2003, ed. Le Manuscrit
Le premier ouvrage d'Aure, écrit pendant ses années lycées. Il retrace l'histoire de Shania qui, de petite fille arrachée à sa famille, va devenir leader dans l'insurrection de son peuple.
Le peuple de Shania est réduit en esclavage par deux autres ethnies. Mais, dans la dense forêt de ce pays vivent de nombreux résistants. Parmi eux un vieux sage, pilier du combat de la région, qui va recueillir Shania après son évasion. Devenue adolescente, celle-ci va-t-elle parvenir à faire de son peuple un peuple libre, et à rassembler sa famille esclave éparpillée dans tout le pays ?
Ce livre est à la fois inspiré de la seconde guerre mondiale, de l’esclavage des noirs au 18e siècle, de la guerre du Viêt-nam et de nombreuses autres. On y retrouve l’idéal commun des peuples luttant pour leur liberté, lutte menée par une philosophie et une tradition de vie profondément ancrées dans la nature.
Ils étaient à peine à un kilomètre du foyer lorsqu’ils entendirent un grondement sourd semblant venir du fin fond de la nuit. Ils se mirent à courir. Lorsque enfin ils arrivèrent devant l’orphelinat, il y avait près de dix centimètres d’eau dans la cour. Tout semblait dormir. Les trois amis s’engouffrèrent dans le bâtiment en criant à tue-tête. Orion, le directeur, sortit aussitôt de sa chambre. Avec l’aide du personnel, ils réveillèrent tous les enfants et les firent monter l’un après l’autre dans l’immense grenier au-dessus des chambres. Le niveau de l’eau ne cessait d’augmenter. Elle avait à présent atteint un demi mètre. Les gamins pleuraient, appelaient leur mère d’une voix tremblante… Lorsqu’ils furent tous en sécurité, Noémie, Shania et Guillaume s’en furent porter secours aux habitants du village. Ils avaient de l’eau jusqu’à la taille et étaient obligés de se tenir étroitement pour ne pas être emportés par le courant. Ils entendirent des cris en aval. Enfin, ils atteignirent le hameau. Certains de ses habitants étaient réfugiés sur les toits des maisons, d’autres étaient perchés dans les arbres, d’autres, enfin coincés dans leurs logis. Portant secours aux hommes du village, tous trois se mirent à tenter d’évacuer les dernières maisons encore occupées.
Cet homme s’appelait Ritso Jajacky (Ritso signifie sage en Desston). Il prit Shania sous son aile. Il l’emmenait partout où il allait. Il lui apprenait à être la nature, à lui parler, à la comprendre, à ne prendre d’elle que ce dont elle avait besoin. Avec des mots simples, il lui transmettait son savoir et lui faisait découvrir des centaines d’activités : elle s’essayait à la pêche, à la chasse, l’agriculture, la sculpture, l’écriture, le dessin, la musique, la danse, le jonglage, la coiffure, le maquillage… Elle apprit à écouter son corps et son cœur, découvrant par-là la complexité de l’être humain, à utiliser ses cinq sens, à mettre un nom sur chaque chose pour toujours trouver les mots justes, à maîtriser son inconscient, à soigner les maladies grâce aux herbes ou aux massages.
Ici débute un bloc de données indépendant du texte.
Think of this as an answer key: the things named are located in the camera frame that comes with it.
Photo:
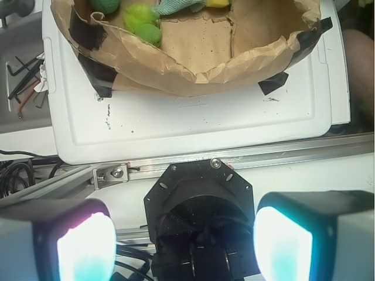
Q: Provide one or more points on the metal corner bracket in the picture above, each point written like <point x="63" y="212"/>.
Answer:
<point x="110" y="175"/>

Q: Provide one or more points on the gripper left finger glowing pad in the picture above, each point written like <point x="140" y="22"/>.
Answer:
<point x="56" y="239"/>

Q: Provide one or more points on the green plush animal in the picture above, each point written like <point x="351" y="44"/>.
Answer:
<point x="141" y="20"/>

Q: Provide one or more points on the dark green plush ball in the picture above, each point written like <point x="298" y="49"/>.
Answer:
<point x="104" y="6"/>

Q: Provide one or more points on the brown paper bag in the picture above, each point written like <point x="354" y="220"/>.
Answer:
<point x="210" y="51"/>

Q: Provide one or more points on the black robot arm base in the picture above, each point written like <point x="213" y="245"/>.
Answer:
<point x="200" y="217"/>

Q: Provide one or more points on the yellow plush toy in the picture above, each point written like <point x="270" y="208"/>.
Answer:
<point x="217" y="3"/>

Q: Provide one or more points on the white plastic bin lid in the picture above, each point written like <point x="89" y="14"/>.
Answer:
<point x="130" y="126"/>

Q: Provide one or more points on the black hex keys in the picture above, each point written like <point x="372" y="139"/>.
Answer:
<point x="21" y="74"/>

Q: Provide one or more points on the orange handled tool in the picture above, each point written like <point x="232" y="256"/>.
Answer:
<point x="26" y="98"/>

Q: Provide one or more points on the crumpled white paper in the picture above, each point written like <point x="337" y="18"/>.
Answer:
<point x="42" y="85"/>

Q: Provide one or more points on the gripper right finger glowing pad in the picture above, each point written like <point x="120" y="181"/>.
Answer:
<point x="316" y="235"/>

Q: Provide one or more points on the aluminium extrusion rail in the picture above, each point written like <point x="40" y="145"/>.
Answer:
<point x="343" y="162"/>

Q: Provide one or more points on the teal cloth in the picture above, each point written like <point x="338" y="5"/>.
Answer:
<point x="169" y="7"/>

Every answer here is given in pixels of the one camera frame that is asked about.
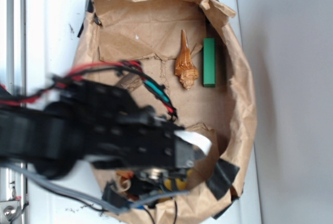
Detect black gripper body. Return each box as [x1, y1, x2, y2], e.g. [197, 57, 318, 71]
[114, 109, 213, 204]

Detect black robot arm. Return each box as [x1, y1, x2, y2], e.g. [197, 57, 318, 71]
[1, 80, 211, 206]

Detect brown wood bark piece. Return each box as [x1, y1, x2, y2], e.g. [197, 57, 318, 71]
[116, 74, 143, 92]

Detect orange spiral seashell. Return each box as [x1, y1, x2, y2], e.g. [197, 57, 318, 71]
[174, 29, 199, 90]

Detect brown paper bag tray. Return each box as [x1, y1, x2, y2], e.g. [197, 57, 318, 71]
[74, 0, 257, 223]

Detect green rectangular block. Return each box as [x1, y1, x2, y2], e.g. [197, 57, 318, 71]
[203, 38, 216, 88]

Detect red and black wires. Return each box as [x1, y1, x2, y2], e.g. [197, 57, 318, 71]
[0, 60, 180, 121]

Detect grey ribbon cable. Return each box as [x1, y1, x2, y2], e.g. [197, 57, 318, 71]
[5, 163, 189, 214]

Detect aluminium extrusion rail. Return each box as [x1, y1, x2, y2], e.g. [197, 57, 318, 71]
[1, 0, 29, 223]
Le premier jour de l’offensive correspondait aux vingt-deux ans de Shania. Elle avait quatre pensions à investir. La première se trouvait au bord du Loriet, tout au sud de la région ; elle appartenait aux hultrois. La seconde était au pied de la montagne, au nord, et était dirigée par les travinciens. Les deux dernières, hultroises, se trouvaient sur deux des rives du Lac des Sables. Il allait falloir les assiéger dans la même nuit, c’est pourquoi elles avaient été gardées pour la fin, lorsqu’un maximum d’hommes aurait été libéré. Les détachements de la caserne GM et la clairière Philo étaient prêts à passer à l’attaque. La majorité des hommes et femmes de l’Andage aptes au combat attendaient, eux aussi, le signal. « Murnocta ! » cria une voix. Alors, avec un grondement sorti de milliers de poitrines, on investit tous les postes de garde et désarma toutes les sentinelles. Aussitôt, la masse des combattants pénétra dans la pension. Les hultrois, réveillés en sursaut, furent maîtrisés en un rien de temps, tant par les combattants extérieurs que par les esclaves qui s’étaient joints à eux. On enferma les maîtres dans les cachots qu’ils réservaient autrefois aux serviteurs récalcitrants et, avec les provisions des cuisines, on prépara un somptueux repas. Après avoir posté des gardes tout autour de la pension, on festoya toute la nuit.